Task instructions >> What the task needs is the data below, written out verbatim.
------------------------------------------------------------
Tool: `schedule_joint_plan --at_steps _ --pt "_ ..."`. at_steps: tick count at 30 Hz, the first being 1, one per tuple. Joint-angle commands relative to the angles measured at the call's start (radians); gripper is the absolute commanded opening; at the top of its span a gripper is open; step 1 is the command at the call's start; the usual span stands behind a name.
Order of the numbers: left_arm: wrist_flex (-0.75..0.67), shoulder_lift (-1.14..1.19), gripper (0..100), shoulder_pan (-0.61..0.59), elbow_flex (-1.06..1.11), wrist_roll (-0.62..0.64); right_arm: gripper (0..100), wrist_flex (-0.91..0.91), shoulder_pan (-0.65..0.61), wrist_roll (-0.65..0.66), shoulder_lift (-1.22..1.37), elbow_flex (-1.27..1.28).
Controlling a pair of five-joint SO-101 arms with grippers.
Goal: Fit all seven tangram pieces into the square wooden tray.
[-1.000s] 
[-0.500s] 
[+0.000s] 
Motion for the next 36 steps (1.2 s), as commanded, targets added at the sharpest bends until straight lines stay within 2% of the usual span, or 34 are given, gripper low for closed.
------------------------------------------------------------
Task response >>
Tool: `schedule_joint_plan --at_steps _ --pt "_ ..."`. at_steps: tick count at 30 Hz, the first being 1, one per tuple. Joint-angle commands relative to the angles measured at the call's start (radians); gripper is the absolute commanded opening; at the top of its span a gripper is open; step 1 is the command at the call's start; the usual span stands behind a name.
Order of the numbers: left_arm: wrist_flex (-0.75..0.67), shoulder_lift (-1.14..1.19), gripper (0..100), shoulder_pan (-0.61..0.59), elbow_flex (-1.06..1.11), wrist_roll (-0.62..0.64); right_arm: gripper (0..100), wrist_flex (-0.91..0.91), shoulder_pan (-0.65..0.61), wrist_roll (-0.65..0.66), shoulder_lift (-1.22..1.37), elbow_flex (-1.27..1.28).
Controlling a pair of five-joint SO-101 arms with grippers.
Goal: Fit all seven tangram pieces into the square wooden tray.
[-1.000s] 
[-0.500s] 
[+0.000s] 
Motion for the next 36 steps (1.2 s), as commanded, targets added at the sharpest bends until straight lines stay within 2% of the usual span, or 34 are given, gripper low for closed.

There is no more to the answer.